| Dataset items |
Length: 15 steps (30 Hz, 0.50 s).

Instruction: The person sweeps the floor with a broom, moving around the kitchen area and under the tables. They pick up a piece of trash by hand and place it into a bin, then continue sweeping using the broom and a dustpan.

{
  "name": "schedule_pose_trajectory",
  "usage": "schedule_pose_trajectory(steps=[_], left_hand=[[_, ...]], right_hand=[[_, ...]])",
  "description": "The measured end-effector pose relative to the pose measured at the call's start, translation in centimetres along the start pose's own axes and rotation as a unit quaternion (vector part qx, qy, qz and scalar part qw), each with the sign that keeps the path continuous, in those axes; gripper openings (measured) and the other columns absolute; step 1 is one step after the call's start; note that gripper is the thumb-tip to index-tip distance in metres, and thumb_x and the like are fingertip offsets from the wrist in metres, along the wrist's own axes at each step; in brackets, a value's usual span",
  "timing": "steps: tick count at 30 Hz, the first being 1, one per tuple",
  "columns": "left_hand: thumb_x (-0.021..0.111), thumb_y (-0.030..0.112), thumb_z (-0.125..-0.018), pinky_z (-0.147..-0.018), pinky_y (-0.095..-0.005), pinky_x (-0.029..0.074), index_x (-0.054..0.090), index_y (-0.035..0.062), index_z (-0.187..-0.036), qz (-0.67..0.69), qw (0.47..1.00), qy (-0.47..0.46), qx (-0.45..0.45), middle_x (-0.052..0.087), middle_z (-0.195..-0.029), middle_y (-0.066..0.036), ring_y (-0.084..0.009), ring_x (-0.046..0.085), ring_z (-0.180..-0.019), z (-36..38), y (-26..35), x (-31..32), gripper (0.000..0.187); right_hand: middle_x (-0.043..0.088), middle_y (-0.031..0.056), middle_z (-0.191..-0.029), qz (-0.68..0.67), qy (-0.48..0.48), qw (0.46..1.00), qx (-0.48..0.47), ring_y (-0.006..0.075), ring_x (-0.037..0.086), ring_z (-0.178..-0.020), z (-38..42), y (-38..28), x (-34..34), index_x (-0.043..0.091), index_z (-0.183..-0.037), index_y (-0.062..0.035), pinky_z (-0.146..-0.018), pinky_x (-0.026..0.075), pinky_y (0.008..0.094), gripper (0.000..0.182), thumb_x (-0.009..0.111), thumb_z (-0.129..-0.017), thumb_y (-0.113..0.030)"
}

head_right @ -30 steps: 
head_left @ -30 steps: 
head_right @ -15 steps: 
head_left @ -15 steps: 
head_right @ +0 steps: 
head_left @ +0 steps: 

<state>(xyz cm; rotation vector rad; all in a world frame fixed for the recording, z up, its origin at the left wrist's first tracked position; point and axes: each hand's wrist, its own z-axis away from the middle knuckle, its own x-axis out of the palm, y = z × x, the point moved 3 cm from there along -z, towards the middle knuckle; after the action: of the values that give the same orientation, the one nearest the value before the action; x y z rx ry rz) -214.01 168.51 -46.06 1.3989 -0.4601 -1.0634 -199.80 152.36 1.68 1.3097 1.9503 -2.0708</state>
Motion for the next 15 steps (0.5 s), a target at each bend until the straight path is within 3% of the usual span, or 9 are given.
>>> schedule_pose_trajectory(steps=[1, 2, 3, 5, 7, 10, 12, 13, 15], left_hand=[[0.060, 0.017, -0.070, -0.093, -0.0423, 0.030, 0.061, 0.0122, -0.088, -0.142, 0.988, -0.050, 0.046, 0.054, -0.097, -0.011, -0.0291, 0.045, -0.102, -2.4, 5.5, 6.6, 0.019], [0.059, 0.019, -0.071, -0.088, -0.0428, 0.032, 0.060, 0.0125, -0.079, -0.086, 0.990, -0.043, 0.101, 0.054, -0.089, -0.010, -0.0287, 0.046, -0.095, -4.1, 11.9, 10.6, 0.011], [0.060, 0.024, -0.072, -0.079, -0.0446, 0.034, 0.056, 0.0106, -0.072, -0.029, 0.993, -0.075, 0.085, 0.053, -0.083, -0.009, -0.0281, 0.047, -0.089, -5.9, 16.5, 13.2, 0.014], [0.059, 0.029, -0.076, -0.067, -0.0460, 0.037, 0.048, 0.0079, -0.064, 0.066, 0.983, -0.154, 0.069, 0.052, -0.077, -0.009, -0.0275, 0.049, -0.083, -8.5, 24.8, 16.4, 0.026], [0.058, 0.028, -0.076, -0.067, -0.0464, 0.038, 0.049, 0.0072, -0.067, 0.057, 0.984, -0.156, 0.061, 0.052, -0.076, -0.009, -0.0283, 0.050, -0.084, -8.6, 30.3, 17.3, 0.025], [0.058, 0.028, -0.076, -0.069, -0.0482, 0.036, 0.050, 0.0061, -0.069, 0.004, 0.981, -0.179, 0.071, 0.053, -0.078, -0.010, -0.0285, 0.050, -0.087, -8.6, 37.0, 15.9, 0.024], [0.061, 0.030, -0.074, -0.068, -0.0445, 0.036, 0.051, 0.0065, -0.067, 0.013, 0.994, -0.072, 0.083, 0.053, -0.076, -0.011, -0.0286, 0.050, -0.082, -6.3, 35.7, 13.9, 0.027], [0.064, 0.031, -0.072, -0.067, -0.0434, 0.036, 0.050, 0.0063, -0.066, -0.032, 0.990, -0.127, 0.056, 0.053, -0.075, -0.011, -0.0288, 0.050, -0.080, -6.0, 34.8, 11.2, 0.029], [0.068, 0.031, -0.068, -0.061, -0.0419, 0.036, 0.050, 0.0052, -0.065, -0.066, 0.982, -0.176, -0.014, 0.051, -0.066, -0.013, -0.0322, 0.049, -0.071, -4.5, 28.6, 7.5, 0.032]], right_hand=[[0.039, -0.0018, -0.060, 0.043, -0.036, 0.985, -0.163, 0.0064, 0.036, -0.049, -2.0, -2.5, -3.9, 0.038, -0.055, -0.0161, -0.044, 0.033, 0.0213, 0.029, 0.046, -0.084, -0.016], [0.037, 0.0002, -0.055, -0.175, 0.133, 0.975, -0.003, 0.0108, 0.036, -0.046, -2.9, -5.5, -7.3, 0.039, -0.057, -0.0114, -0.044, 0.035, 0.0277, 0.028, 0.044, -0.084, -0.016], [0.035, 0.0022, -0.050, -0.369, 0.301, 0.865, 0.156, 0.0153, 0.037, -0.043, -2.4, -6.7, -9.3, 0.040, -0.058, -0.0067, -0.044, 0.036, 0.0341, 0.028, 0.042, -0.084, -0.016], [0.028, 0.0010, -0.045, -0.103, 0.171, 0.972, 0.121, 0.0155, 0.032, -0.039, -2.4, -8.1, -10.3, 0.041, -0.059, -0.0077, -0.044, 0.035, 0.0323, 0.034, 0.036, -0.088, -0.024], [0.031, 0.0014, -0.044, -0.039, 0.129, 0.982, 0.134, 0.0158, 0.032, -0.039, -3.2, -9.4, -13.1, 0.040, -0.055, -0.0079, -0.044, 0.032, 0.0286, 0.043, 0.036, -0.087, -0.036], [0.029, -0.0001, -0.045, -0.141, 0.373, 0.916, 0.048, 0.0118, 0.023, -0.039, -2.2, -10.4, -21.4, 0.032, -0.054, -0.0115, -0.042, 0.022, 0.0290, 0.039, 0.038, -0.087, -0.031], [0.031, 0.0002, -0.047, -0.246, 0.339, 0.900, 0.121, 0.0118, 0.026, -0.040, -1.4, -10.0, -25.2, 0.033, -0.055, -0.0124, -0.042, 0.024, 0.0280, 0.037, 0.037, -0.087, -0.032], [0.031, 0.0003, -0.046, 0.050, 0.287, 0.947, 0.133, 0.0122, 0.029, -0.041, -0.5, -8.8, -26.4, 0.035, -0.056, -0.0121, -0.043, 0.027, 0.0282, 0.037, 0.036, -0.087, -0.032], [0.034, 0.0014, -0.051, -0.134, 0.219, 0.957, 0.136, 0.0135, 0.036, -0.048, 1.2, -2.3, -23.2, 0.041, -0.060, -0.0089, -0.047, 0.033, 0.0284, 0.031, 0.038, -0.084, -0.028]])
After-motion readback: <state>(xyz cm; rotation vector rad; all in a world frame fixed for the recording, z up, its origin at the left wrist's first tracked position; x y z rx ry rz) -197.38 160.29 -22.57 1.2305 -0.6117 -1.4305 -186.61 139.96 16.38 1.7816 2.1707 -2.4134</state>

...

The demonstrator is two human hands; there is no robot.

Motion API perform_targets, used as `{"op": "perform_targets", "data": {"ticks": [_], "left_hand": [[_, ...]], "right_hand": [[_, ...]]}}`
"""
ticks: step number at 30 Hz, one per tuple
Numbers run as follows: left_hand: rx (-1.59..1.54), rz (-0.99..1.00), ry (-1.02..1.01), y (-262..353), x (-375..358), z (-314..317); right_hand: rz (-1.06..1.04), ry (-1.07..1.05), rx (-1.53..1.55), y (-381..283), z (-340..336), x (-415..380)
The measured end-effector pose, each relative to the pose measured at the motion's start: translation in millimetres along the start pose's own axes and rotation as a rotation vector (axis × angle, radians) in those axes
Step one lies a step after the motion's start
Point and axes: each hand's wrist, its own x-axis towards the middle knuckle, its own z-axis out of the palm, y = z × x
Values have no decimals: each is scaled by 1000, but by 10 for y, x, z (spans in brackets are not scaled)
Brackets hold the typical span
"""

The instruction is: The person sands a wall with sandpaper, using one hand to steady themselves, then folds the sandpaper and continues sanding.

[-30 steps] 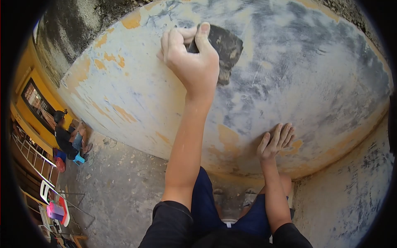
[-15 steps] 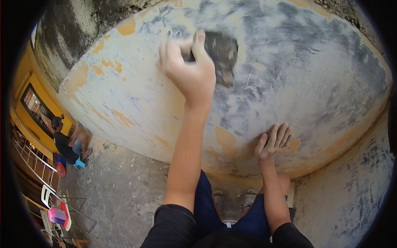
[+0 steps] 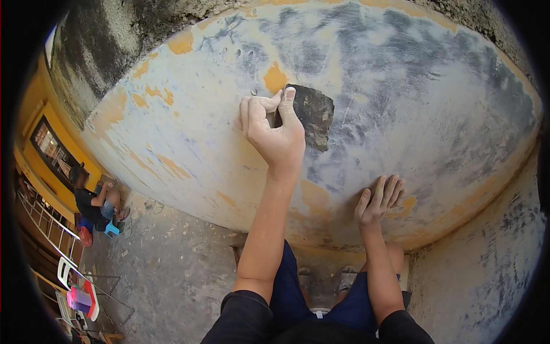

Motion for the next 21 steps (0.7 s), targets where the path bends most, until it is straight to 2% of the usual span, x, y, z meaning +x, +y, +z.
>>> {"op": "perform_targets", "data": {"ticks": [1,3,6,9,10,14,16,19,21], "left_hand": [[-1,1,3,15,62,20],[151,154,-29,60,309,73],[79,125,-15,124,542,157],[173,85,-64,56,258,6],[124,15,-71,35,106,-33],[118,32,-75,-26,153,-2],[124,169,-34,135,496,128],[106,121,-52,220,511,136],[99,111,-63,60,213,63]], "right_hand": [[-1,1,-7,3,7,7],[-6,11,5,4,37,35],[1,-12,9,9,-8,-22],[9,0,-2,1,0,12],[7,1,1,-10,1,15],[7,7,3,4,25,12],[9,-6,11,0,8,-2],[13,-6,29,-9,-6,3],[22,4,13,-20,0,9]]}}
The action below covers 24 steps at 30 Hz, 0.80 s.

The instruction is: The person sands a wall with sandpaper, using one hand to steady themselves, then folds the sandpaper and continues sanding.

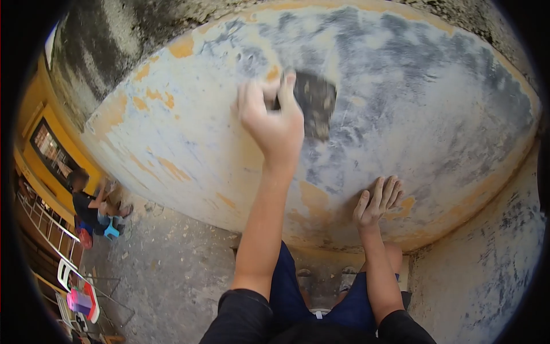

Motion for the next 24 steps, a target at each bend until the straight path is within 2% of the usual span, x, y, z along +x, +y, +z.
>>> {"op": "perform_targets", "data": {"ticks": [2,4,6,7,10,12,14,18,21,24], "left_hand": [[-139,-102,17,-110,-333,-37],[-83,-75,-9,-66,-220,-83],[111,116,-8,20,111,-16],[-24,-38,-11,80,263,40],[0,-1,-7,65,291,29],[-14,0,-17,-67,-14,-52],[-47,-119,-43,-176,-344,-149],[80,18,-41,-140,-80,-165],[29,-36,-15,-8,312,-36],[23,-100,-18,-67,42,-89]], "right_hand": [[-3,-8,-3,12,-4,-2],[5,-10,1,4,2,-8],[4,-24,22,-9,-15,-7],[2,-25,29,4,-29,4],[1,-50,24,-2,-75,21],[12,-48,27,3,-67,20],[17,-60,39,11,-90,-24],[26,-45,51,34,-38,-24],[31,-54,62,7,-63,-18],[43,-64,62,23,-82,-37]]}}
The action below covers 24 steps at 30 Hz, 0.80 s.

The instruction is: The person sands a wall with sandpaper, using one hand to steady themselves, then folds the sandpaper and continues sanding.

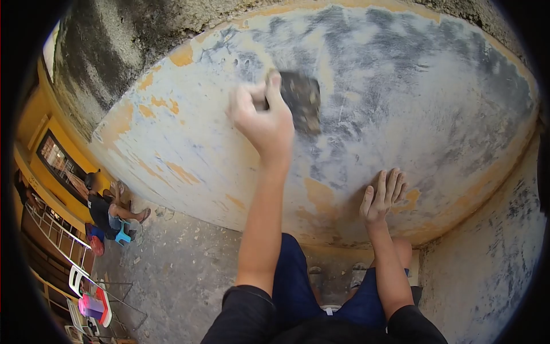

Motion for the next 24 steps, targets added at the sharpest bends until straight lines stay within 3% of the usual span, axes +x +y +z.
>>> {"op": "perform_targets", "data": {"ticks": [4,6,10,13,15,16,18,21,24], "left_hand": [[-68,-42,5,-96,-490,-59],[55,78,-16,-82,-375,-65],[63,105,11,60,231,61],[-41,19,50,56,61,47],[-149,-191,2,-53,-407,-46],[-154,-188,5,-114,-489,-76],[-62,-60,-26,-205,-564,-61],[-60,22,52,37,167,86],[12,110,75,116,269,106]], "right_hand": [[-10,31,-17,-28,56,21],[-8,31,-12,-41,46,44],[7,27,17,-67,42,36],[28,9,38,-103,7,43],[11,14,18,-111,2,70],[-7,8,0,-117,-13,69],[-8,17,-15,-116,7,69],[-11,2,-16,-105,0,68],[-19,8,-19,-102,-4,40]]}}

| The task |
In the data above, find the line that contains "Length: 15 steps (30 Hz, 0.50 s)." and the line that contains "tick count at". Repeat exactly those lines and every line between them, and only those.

| Exercise solution |
Length: 15 steps (30 Hz, 0.50 s).

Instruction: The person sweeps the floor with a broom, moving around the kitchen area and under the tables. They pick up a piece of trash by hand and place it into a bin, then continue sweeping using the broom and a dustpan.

{
  "name": "schedule_pose_trajectory",
  "usage": "schedule_pose_trajectory(steps=[_], left_hand=[[_, ...]], right_hand=[[_, ...]])",
  "description": "The measured end-effector pose relative to the pose measured at the call's start, translation in centimetres along the start pose's own axes and rotation as a unit quaternion (vector part qx, qy, qz and scalar part qw), each with the sign that keeps the path continuous, in those axes; gripper openings (measured) and the other columns absolute; step 1 is one step after the call's start; note that gripper is the thumb-tip to index-tip distance in metres, and thumb_x and the like are fingertip offsets from the wrist in metres, along the wrist's own axes at each step; in brackets, a value's usual span",
  "timing": "steps: tick count at 30 Hz, the first being 1, one per tuple",

Work on the exercise is finished.